■ **THE TASK**
Without changing a word, return the listing below, minus its images.

■ **RECORDED DATA**
<<<<

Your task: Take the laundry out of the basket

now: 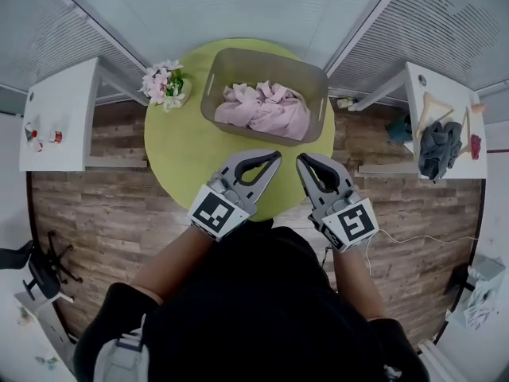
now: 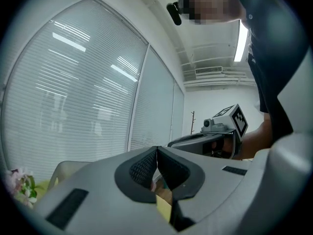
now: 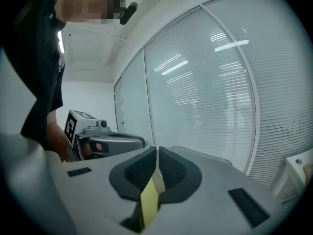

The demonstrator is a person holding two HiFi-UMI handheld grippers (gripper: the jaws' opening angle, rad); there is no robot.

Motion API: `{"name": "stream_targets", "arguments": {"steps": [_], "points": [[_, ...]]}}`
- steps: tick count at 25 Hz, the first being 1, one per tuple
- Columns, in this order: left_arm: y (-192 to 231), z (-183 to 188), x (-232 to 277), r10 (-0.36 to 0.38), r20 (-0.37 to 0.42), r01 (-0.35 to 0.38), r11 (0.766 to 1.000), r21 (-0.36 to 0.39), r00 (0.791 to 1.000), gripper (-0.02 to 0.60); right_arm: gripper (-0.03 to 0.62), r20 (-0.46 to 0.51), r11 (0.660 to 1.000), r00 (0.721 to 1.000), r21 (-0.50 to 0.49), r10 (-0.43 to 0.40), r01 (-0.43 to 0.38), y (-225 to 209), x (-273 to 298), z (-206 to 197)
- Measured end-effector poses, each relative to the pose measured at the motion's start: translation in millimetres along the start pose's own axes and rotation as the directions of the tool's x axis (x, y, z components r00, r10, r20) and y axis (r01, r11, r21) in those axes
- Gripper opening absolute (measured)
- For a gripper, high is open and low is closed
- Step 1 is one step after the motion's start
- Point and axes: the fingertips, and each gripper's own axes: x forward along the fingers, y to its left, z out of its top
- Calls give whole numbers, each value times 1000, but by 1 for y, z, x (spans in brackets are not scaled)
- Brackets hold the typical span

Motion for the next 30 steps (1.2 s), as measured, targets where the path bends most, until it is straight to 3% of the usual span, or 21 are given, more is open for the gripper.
{"name": "stream_targets", "arguments": {"steps": [5,9,16,23,30], "points": [[29,-2,-2,40,-24,-40,999,11,999,11,34,-17,999,999,-7,39,-39,-6,24,-2],[49,-3,-2,109,4,-109,994,-27,994,11,33,-47,997,995,-6,82,-83,-14,44,-6],[79,-7,-3,251,-12,-251,967,-30,968,11,34,-82,971,969,-23,235,-238,-28,87,-7],[100,-5,7,428,-22,-428,903,-36,904,11,34,-149,916,911,-59,384,-396,-52,116,-6],[123,-15,18,601,-30,-602,797,-46,799,11,34,-215,846,837,-77,503,-528,-80,140,-23]]}}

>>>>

■ **RESULT OF THE EXERCISE**
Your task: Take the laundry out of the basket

now: 
now: 
now: 

The demonstrator is a person holding two HiFi-UMI handheld grippers (gripper: the jaws' opening angle, rad); there is no robot.

Motion API: `{"name": "stream_targets", "arguments": {"steps": [_], "points": [[_, ...]]}}`
- steps: tick count at 25 Hz, the first being 1, one per tuple
- Columns, in this order: left_arm: y (-192 to 231), z (-183 to 188), x (-232 to 277), r10 (-0.36 to 0.38), r20 (-0.37 to 0.42), r01 (-0.35 to 0.38), r11 (0.766 to 1.000), r21 (-0.36 to 0.39), r00 (0.791 to 1.000), gripper (-0.02 to 0.60); right_arm: gripper (-0.03 to 0.62), r20 (-0.46 to 0.51), r11 (0.660 to 1.000), r00 (0.721 to 1.000), r21 (-0.50 to 0.49), r10 (-0.43 to 0.40), r01 (-0.43 to 0.38), y (-225 to 209), x (-273 to 298), z (-206 to 197)
- Measured end-effector poses, each relative to the pose measured at the motion's start: translation in millimetres along the start pose's own axes and rotation as the directions of the tool's x axis (x, y, z components r00, r10, r20) and y axis (r01, r11, r21) in those axes
- Gripper opening absolute (measured)
- For a gripper, high is open and low is closed
- Step 1 is one step after the motion's start
- Point and axes: the fingertips, and each gripper's own axes: x forward along the fingers, y to its left, z out of its top
- Calls give whole numbers, each value times 1000, but by 1 for y, z, x (spans in brackets are not scaled)
- Brackets hold the typical span

Motion for the next 30 steps (1.2 s), as measured, targets where the path bends most, until it is straight to 3% of the usual span, or 21 are given, more is open for the gripper.
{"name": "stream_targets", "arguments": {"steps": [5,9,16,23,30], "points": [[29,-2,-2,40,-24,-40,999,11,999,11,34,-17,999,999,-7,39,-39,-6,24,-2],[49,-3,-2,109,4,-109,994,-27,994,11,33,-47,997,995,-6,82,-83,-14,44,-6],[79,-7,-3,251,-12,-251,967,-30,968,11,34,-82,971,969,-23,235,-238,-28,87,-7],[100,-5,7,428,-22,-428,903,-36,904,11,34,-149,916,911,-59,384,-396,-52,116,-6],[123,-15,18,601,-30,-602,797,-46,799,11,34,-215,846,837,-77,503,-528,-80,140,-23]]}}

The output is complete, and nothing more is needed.